#### [The records]

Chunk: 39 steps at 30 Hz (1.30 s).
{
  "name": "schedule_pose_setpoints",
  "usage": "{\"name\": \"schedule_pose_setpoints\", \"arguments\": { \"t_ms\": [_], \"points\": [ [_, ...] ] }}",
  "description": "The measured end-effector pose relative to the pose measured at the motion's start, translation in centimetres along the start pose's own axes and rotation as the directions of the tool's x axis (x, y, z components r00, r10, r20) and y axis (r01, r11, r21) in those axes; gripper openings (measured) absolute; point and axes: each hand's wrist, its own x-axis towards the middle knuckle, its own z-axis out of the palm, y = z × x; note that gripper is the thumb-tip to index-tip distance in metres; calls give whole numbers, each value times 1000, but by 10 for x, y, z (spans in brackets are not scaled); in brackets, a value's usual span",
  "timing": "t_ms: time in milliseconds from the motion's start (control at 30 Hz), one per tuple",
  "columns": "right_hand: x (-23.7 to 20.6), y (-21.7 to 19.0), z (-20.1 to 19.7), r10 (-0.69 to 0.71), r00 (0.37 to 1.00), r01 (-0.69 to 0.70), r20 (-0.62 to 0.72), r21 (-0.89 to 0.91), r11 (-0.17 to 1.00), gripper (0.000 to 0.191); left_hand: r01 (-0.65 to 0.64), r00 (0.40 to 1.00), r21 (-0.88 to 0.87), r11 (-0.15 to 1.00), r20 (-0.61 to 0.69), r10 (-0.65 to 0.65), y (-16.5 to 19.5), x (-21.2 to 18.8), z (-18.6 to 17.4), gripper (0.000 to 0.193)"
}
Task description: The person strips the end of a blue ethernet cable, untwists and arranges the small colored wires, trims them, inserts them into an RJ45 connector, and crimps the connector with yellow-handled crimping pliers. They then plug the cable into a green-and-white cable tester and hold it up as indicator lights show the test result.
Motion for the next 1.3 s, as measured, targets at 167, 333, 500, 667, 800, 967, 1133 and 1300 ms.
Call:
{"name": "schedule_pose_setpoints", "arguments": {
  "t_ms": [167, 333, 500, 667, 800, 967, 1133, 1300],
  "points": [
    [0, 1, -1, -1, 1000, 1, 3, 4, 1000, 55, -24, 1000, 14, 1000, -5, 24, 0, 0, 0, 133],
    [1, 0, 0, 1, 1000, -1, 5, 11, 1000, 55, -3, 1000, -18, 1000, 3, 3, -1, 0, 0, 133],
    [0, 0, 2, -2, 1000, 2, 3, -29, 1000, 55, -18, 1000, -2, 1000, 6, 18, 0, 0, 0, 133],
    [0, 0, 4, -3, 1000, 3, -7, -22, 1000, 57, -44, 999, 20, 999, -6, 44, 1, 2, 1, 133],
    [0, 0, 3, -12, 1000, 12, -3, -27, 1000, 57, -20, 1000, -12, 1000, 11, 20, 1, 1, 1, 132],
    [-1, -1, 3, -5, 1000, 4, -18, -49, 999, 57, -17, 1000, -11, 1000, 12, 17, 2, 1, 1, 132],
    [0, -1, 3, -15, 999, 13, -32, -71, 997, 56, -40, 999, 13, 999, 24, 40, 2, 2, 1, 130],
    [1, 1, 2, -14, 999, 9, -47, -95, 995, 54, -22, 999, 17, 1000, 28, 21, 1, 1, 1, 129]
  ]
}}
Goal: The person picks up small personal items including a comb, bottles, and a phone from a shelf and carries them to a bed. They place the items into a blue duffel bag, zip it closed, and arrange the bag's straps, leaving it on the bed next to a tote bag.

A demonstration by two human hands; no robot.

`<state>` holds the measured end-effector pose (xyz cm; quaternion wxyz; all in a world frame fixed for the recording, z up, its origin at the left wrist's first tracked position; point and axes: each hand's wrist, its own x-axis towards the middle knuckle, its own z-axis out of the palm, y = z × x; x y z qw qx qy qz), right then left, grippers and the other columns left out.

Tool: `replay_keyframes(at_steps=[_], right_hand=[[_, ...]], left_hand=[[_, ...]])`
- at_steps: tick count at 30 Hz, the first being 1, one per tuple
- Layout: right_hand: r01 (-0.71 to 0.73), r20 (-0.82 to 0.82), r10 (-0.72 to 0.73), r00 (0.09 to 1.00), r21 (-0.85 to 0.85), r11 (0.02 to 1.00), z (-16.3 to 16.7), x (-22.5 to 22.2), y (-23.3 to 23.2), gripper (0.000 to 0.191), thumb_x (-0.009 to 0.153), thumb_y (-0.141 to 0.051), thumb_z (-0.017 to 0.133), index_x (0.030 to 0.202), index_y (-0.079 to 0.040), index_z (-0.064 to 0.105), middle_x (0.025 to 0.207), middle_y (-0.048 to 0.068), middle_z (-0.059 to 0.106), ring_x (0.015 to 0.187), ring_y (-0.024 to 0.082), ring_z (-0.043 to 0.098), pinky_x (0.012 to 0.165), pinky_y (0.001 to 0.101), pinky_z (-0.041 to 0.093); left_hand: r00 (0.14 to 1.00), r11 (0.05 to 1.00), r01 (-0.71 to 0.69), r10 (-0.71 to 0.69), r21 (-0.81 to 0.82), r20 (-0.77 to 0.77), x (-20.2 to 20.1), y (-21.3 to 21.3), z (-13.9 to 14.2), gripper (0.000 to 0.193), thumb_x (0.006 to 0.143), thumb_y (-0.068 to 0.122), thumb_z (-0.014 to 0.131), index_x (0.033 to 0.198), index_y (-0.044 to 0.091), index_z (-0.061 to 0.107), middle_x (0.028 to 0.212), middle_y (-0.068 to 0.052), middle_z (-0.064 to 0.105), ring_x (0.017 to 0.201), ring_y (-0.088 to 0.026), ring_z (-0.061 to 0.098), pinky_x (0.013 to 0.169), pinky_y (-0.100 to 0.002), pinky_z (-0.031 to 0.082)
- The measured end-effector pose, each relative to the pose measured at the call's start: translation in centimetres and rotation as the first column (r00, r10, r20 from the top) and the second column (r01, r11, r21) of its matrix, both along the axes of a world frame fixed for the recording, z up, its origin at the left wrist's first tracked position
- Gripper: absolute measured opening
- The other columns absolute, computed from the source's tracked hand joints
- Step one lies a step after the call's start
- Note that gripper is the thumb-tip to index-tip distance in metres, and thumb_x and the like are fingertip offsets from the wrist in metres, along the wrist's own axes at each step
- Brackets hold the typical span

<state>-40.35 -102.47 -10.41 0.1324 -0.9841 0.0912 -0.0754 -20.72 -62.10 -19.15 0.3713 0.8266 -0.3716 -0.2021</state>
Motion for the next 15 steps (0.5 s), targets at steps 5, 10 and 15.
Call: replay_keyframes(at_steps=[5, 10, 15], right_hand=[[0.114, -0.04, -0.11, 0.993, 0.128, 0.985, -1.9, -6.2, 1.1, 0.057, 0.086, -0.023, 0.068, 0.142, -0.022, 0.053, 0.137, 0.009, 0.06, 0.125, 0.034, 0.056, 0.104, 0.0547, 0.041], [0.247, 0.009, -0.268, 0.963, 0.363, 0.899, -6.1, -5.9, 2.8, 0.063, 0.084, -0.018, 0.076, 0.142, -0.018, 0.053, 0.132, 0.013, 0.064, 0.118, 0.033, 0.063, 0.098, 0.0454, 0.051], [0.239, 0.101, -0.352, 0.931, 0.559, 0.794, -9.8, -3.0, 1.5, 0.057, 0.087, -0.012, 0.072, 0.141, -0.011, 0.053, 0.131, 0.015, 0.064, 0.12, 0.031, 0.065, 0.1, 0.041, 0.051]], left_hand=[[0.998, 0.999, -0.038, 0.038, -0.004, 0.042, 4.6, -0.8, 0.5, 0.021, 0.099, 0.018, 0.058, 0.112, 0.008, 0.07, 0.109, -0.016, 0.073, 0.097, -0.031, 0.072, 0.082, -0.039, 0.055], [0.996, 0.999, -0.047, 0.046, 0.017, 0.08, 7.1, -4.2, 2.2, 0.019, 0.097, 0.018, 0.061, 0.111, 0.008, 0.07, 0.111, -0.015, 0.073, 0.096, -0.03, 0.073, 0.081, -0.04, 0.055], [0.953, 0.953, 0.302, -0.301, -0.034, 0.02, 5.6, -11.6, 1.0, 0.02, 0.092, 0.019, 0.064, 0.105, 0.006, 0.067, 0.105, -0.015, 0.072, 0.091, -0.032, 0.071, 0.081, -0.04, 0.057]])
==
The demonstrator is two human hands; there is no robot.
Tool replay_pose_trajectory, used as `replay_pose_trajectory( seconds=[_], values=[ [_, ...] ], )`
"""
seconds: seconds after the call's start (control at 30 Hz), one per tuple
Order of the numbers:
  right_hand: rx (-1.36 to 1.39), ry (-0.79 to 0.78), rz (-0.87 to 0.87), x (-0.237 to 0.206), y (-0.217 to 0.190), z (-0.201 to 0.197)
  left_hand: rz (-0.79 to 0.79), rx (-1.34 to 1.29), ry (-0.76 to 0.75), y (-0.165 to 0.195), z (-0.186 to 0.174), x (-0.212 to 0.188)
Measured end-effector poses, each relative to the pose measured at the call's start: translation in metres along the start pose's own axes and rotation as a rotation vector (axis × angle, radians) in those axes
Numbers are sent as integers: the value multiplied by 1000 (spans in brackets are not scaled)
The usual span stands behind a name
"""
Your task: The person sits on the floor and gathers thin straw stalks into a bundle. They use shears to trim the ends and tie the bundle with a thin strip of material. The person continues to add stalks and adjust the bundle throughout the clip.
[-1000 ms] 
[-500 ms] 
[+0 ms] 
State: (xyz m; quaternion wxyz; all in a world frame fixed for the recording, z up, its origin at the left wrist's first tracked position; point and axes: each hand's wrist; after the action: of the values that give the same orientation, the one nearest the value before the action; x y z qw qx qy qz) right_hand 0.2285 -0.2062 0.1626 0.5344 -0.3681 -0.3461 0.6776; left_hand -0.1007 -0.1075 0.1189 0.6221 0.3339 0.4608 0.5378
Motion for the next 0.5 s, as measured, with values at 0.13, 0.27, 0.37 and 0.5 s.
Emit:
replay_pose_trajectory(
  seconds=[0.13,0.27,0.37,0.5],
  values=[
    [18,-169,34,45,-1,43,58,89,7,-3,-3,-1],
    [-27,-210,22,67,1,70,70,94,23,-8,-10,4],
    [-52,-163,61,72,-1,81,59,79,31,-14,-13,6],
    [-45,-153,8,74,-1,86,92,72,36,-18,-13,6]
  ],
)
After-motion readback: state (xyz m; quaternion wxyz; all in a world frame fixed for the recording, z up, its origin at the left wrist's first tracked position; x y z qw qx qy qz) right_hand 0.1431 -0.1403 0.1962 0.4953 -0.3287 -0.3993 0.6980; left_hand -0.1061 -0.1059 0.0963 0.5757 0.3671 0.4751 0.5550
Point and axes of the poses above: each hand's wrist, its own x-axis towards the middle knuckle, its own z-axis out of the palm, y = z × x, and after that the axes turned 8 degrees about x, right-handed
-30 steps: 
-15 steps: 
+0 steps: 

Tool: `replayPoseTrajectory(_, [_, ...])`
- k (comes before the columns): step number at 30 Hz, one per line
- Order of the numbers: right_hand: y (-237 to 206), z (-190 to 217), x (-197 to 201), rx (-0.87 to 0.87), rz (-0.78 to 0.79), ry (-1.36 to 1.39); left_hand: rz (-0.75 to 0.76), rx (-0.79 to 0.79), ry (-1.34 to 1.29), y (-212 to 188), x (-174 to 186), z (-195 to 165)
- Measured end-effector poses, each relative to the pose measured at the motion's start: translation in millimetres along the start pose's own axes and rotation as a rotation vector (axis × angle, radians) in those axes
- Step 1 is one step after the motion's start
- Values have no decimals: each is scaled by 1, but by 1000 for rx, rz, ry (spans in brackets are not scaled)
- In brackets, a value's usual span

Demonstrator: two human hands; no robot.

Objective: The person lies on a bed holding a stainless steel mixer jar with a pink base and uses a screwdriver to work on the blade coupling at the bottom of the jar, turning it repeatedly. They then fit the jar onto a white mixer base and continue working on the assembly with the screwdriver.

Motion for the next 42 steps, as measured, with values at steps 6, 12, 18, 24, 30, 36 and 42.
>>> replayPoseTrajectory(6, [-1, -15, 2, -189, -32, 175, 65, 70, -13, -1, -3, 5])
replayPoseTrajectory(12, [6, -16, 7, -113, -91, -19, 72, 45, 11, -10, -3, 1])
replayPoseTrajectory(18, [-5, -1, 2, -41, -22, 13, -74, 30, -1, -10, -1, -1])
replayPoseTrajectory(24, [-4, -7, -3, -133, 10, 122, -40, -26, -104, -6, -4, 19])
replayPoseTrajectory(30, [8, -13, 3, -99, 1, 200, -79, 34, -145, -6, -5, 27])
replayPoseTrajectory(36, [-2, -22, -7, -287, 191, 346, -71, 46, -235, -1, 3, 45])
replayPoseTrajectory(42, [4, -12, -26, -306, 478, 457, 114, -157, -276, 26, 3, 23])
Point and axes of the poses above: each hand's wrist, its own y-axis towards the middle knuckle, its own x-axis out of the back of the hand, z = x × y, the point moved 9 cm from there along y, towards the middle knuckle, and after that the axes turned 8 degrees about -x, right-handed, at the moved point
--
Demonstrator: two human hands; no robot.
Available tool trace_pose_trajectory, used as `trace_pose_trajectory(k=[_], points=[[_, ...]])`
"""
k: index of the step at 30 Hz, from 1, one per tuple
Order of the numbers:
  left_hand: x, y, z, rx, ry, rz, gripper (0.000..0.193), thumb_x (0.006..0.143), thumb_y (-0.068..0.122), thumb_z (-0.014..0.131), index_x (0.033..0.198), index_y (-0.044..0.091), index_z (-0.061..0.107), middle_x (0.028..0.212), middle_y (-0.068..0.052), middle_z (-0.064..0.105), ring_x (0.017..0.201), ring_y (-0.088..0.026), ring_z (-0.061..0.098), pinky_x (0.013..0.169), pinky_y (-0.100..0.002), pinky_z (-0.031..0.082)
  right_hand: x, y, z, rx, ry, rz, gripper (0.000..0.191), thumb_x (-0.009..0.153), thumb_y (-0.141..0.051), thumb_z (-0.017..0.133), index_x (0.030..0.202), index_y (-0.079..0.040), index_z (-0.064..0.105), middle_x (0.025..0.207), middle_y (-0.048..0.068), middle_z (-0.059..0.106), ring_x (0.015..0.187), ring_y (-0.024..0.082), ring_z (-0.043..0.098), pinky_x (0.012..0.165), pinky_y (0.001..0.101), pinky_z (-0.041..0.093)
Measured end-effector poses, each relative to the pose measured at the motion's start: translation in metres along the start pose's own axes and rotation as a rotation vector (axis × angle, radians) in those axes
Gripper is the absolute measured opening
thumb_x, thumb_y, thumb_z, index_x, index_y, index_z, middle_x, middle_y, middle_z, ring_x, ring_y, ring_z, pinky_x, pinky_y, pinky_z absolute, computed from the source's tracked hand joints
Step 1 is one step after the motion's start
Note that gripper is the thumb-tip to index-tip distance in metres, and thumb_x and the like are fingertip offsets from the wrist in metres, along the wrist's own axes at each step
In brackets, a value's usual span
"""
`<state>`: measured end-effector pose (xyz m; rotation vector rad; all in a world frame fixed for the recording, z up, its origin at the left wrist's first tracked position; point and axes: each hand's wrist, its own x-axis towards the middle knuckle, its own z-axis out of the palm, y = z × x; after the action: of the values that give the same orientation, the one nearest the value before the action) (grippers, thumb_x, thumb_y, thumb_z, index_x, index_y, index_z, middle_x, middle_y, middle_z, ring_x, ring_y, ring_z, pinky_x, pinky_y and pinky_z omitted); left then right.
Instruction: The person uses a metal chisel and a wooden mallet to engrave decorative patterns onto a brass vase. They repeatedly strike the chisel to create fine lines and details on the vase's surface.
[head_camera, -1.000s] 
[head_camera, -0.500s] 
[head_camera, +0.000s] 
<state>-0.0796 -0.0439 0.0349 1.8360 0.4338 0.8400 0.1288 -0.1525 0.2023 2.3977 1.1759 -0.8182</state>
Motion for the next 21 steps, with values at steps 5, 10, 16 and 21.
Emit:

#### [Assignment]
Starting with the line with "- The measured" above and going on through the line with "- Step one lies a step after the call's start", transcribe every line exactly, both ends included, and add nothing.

#### [Solution]
- The measured end-effector pose, each relative to the pose measured at the call's start: translation in centimetres and rotation as the first column (r00, r10, r20 from the top) and the second column (r01, r11, r21) of its matrix, both along the axes of a world frame fixed for the recording, z up, its origin at the left wrist's first tracked position
- Gripper: absolute measured opening
- The other columns absolute, computed from the source's tracked hand joints
- Step one lies a step after the call's start

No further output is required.